■ **GOAL OF THE EXERCISE**
Only one portion of the data is to be written out: from the line bearing "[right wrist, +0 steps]" through the line bearing "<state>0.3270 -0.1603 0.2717". Write it exactly as it appears.

────────

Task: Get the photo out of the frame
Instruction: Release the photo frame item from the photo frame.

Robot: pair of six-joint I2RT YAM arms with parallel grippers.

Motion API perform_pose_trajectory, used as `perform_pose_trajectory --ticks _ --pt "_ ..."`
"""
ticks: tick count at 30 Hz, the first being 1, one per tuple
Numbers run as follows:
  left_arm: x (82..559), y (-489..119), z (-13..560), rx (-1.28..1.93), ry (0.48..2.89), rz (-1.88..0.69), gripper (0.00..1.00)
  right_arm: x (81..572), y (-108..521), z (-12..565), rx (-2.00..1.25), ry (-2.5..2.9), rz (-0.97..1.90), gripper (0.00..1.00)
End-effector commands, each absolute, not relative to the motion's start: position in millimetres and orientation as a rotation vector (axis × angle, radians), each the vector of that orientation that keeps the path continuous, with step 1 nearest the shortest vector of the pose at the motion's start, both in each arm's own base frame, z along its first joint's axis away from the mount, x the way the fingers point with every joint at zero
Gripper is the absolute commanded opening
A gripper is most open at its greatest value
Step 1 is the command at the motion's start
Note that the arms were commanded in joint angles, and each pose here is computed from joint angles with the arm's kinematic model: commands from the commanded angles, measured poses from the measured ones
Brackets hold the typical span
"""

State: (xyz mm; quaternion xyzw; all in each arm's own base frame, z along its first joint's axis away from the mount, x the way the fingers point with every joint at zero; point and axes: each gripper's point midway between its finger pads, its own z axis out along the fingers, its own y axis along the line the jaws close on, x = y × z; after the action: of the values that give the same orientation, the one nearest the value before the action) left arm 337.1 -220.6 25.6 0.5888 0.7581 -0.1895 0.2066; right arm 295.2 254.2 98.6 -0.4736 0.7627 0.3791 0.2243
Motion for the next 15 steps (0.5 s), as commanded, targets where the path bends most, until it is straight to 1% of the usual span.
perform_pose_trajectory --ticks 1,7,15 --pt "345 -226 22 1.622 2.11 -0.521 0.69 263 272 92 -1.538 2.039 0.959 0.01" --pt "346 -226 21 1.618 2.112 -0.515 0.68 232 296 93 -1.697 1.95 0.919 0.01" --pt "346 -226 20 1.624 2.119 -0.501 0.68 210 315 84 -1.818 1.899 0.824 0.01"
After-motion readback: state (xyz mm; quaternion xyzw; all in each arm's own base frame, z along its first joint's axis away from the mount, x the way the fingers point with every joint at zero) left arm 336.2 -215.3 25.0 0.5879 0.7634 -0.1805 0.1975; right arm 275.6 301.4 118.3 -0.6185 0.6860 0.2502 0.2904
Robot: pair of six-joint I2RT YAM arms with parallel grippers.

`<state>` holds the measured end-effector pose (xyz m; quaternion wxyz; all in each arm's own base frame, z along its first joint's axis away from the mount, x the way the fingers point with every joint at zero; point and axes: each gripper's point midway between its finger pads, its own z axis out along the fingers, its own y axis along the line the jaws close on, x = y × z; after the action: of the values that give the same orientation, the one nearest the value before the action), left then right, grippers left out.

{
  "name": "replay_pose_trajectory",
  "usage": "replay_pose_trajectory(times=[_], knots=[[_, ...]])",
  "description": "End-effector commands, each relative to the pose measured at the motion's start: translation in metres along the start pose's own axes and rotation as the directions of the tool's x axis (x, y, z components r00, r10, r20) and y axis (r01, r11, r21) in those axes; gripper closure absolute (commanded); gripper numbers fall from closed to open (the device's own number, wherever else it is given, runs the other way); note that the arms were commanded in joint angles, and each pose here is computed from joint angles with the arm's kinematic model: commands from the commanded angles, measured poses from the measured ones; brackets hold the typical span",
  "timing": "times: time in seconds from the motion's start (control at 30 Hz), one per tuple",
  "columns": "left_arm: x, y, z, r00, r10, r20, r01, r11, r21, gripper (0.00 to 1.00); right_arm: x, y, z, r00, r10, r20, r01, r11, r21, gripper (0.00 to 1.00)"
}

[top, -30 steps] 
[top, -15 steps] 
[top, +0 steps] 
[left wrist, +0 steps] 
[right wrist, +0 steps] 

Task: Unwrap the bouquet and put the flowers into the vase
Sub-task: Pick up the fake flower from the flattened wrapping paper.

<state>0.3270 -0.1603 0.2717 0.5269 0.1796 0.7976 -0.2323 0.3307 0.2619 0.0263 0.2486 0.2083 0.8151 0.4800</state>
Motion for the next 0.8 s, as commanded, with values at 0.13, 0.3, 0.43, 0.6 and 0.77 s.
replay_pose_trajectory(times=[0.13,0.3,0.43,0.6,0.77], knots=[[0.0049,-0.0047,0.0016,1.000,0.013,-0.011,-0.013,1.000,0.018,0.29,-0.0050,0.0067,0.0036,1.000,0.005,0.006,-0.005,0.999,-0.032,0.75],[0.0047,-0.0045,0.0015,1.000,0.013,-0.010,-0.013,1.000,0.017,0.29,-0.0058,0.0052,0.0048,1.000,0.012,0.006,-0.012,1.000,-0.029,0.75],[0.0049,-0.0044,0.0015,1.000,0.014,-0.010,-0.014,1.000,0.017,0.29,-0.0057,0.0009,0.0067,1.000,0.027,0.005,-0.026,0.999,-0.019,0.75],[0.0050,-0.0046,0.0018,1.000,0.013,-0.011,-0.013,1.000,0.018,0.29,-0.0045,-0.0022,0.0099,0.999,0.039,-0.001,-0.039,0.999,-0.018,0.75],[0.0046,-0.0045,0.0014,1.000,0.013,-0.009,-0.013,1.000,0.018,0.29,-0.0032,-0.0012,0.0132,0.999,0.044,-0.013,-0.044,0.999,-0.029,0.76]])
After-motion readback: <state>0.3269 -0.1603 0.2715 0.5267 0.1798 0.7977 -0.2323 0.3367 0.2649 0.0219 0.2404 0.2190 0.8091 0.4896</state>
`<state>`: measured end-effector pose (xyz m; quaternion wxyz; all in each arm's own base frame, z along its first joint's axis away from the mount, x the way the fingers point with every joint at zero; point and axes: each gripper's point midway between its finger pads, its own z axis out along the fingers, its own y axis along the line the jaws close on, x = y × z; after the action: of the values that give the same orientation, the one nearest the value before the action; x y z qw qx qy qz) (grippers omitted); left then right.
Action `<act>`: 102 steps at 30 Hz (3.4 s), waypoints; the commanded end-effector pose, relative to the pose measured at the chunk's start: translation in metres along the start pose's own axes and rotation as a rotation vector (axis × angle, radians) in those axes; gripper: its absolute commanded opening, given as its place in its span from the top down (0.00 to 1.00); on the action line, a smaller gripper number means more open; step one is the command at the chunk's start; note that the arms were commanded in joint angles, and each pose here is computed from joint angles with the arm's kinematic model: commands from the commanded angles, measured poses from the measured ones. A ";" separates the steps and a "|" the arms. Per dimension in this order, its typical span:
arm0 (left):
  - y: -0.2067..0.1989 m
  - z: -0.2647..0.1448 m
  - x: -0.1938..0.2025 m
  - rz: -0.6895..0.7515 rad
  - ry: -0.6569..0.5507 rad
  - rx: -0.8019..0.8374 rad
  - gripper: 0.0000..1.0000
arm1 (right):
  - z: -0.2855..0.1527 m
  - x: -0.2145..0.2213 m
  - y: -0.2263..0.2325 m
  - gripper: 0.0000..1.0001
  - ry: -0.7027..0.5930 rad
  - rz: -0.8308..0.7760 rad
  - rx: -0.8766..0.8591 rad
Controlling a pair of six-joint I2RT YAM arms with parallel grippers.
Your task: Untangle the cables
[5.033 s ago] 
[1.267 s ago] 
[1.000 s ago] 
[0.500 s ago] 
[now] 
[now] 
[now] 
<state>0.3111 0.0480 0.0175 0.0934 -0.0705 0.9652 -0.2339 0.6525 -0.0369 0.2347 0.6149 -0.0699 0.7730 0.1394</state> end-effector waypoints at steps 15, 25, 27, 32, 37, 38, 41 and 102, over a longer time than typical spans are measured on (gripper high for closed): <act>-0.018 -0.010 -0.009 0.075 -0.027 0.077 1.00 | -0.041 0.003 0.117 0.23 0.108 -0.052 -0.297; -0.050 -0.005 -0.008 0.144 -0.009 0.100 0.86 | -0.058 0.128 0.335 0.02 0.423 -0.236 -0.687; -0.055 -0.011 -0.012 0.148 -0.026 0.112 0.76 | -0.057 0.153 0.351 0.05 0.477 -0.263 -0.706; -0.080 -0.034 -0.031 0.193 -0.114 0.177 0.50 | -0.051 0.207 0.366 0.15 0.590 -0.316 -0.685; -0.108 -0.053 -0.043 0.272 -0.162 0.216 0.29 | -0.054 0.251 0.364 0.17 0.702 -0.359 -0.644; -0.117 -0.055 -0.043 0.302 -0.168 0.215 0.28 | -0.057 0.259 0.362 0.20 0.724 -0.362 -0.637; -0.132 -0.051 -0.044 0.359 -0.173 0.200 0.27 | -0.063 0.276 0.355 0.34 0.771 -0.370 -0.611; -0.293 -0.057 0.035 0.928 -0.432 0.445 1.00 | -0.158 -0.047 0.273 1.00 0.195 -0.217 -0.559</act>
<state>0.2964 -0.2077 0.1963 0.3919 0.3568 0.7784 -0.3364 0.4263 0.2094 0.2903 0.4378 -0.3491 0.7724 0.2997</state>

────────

■ **EXERCISE OUTPUT**
[right wrist, +0 steps] 

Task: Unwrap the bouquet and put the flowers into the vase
Sub-task: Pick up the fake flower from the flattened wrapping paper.

<state>0.3270 -0.1603 0.2717 0.5269 0.1796 0.7976 -0.2323 0.3307 0.2619 0.0263 0.2486 0.2083 0.8151 0.4800</state>

Nothing else is left to add to this answer.